Exercise goal
Write out every entry exactly as it appears.
START Entries provided
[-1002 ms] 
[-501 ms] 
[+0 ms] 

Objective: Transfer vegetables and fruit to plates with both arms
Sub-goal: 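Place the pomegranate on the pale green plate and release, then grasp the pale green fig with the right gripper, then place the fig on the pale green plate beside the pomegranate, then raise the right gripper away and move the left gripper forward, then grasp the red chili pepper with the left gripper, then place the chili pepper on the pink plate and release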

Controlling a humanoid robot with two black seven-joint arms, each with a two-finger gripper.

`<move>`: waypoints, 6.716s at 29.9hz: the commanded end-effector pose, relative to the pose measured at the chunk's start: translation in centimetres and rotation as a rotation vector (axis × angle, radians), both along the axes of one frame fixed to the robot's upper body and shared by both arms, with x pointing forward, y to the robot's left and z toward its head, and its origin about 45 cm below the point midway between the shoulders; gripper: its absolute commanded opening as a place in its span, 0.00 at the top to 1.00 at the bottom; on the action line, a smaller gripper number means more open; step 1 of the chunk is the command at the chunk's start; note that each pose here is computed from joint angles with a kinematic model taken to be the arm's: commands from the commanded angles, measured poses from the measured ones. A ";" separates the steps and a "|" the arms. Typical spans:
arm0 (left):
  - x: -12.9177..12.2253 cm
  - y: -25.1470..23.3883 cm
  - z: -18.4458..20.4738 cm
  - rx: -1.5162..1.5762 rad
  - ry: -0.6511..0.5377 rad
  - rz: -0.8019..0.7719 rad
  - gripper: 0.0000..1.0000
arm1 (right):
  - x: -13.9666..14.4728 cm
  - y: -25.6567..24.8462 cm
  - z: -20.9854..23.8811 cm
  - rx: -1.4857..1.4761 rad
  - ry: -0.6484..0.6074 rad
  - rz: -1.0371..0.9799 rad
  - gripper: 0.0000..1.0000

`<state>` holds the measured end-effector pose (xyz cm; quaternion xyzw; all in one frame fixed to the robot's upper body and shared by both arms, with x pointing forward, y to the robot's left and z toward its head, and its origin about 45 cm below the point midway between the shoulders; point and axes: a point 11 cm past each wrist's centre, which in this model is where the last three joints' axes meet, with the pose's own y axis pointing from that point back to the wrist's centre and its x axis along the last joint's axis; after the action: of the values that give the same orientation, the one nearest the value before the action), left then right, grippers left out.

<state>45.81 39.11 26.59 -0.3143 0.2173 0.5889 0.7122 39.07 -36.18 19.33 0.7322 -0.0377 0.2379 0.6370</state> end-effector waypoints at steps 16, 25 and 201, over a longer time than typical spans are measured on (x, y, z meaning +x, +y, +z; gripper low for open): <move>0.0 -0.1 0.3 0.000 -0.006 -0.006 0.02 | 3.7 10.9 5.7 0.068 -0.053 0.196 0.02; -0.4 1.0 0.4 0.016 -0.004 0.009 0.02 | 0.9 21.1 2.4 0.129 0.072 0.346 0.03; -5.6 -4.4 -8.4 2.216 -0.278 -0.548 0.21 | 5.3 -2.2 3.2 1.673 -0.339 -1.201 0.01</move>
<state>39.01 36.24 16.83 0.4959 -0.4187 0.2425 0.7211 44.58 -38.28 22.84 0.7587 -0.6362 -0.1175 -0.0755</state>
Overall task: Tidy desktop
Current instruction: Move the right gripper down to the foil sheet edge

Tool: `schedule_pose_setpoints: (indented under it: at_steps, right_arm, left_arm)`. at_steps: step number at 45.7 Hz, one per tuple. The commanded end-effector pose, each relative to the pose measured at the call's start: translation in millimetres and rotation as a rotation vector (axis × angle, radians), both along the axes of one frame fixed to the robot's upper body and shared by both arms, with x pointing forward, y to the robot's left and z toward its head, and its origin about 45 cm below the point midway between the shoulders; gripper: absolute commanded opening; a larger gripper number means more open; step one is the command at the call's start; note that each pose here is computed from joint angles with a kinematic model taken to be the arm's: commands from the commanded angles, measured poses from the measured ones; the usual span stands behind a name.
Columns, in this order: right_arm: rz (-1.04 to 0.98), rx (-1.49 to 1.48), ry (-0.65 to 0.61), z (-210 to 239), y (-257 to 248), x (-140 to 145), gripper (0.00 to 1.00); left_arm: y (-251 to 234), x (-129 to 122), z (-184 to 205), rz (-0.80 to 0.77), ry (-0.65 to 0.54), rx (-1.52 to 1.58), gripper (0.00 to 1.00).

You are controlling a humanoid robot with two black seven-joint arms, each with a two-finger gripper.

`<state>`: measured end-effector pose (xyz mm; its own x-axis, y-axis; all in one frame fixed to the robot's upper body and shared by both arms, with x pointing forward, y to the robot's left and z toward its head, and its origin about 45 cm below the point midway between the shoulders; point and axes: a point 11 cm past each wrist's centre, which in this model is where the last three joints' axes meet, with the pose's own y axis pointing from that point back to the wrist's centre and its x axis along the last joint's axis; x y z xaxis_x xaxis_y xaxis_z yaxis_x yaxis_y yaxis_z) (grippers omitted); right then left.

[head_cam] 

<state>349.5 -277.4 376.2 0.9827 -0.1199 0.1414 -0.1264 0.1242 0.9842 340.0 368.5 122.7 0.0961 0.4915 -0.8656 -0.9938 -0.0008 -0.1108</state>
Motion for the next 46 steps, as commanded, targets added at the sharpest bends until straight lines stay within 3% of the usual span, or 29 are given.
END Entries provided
Result below
[-1002 ms] 
[-501 ms] 
[+0 ms] 

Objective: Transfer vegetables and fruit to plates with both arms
Sub-goal: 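Place the pomegranate on the pale green plate and release, then grasp the pale green fig with the right gripper, then place the fig on the pale green plate beside the pomegranate, then raise the right gripper away and move the left gripper forward, then grasp the red chili pepper with the left gripper, then place the chili pepper on the pink plate and release
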
Controlling a humanoid robot with two black seven-joint arms, each with a two-finger gripper.

`<move>`: waypoints, 6.716s at 29.9hz: the commanded end-effector pose, relative to the pose measured at the chunk's start: translation in centimetres and rotation as a rotation vector (axis × angle, radians), both along the axes of one frame fixed to the robot's upper body and shared by both arms, with x pointing forward, y to the robot's left and z toward its head, and its origin about 45 cm below the point midway between the shoulders; gripper: its absolute commanded opening as a place in its span, 0.00 at the top to 1.00 at the bottom; on the action line, a smaller gripper number means more open; step 1 of the chunk is the command at the chunk's start; note that each pose here is computed from joint angles with a kinematic model taken to be the arm's: commands from the commanded angles, measured poses from the measured ones. A ";" separates the steps and a "|" the arms. Typical spans:
arm0 (left):
  - x: -12.9177..12.2253 cm
  - y: -25.1470..23.3883 cm
  - z: -18.4458..20.4738 cm
  - rx: -1.5162..1.5762 rad
  - ry: -0.6511..0.5377 rad
  - rz: -0.8019..0.7719 rad
  - gripper: 0.0000..1.0000
arm1 (right):
  - x: -13.9666..14.4728 cm
  - y: -25.6567..24.8462 cm
  - z: -20.9854..23.8811 cm
  - rx: -1.4857..1.4761 rad
  - ry: -0.6484..0.6074 rad
  - rz: -1.0371..0.9799 rad
  - gripper: 0.0000..1.0000

`<state>` holds the measured end-effector pose (xyz cm; quaternion xyzw; all in one frame fixed to the robot's upper body and shared by both arms, with x pointing forward, y to the robot's left and z toward its head, and its origin about 45 cm below the point midway between the shoulders; point and axes: a point 11 cm past each wrist's centre, which in this model is where the last three joints' axes meet, with the pose's own y axis pointing from that point back to the wrist's centre and its x axis along the last joint's axis; after the action: of the values that give the same orientation, the one nearest the value before the action), left then right, grippers left out.

<state>45.81 39.11 26.59 -0.3143 0.2173 0.5889 0.7122 39.07 -36.18 19.33 0.7322 -0.0377 0.2379 0.6370</state> end-effector waypoints at steps 16, 25 and 201, over a longer time than typical spans are measured on (x, y, z meaning +x, +y, +z; gripper low for open): <move>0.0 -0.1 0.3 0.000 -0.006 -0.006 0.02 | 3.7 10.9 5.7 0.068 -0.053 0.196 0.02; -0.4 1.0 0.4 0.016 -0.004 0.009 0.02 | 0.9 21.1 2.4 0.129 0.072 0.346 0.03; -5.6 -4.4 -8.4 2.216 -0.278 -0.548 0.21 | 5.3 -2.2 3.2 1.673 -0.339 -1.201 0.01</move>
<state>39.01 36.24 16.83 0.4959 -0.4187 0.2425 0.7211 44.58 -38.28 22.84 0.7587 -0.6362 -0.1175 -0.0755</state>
Overall task: Tidy desktop
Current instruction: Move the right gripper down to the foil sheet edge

Tool: `schedule_pose_setpoints: (indented under it: at_steps, right_arm, left_arm)`. at_steps: step number at 45.7 Hz, one per tuple. The commanded end-effector pose, each relative to the pose measured at the call's start: translation in millimetres and rotation as a rotation vector (axis × angle, radians), both along the axes of one frame fixed to the robot's upper body and shared by both arms, with x pointing forward, y to the robot's left and z toward its head, and its origin about 45 cm below the point midway between the shoulders; gripper: absolute commanded opening; a larger gripper number means more open; step one is the command at the call's start; note that each pose here is computed from joint angles with a kinematic model taken to be the arm's: commands from the commanded angles, measured poses from the measured ones; the usual span stands behind a name.
Columns, in this order: right_arm: rz (-1.04 to 0.98), rx (-1.49 to 1.48), ry (-0.65 to 0.61), z (-210 to 239), y (-257 to 248), x (-140 to 145), gripper (0.00 to 1.00); left_arm: y (-251 to 234), x (-129 to 122), z (-184 to 205), rz (-0.80 to 0.77), ry (-0.65 to 0.54), rx (-1.52 to 1.58), gripper (0.00 to 1.00).

You are controlling a humanoid robot with two black seven-joint arms, each with a two-finger gripper.

`<state>`: measured end-effector pose (xyz mm; its own x-axis, y-axis; all in one frame fixed to the robot's upper body and shared by both arms, with x pointing forward, y to the robot's left and z toward its head, and its origin about 45 cm below the point midway between the shoulders; point and axes: a point 11 cm past each wrist's centre, which in this model is where the last three joints' axes meet, with the pose's own y axis pointing from that point back to the wrist's centre and its x axis along the last joint's axis; x y z xaxis_x xaxis_y xaxis_z yaxis_x yaxis_y yaxis_z) (grippers omitted); right then left.

[head_cam] 

<state>349.5 -277.4 376.2 0.9827 -0.1199 0.1414 -0.1264 0.1242 0.9842 340.0 368.5 122.7 0.0961 0.4915 -0.8656 -0.9938 -0.0008 -0.1108</state>
Motion for the next 46 steps, as commanded, targets added at the sharpest bends until straight lines stay within 3% of the usual span, or 29 are given.

The exercise is done, and no more output is needed.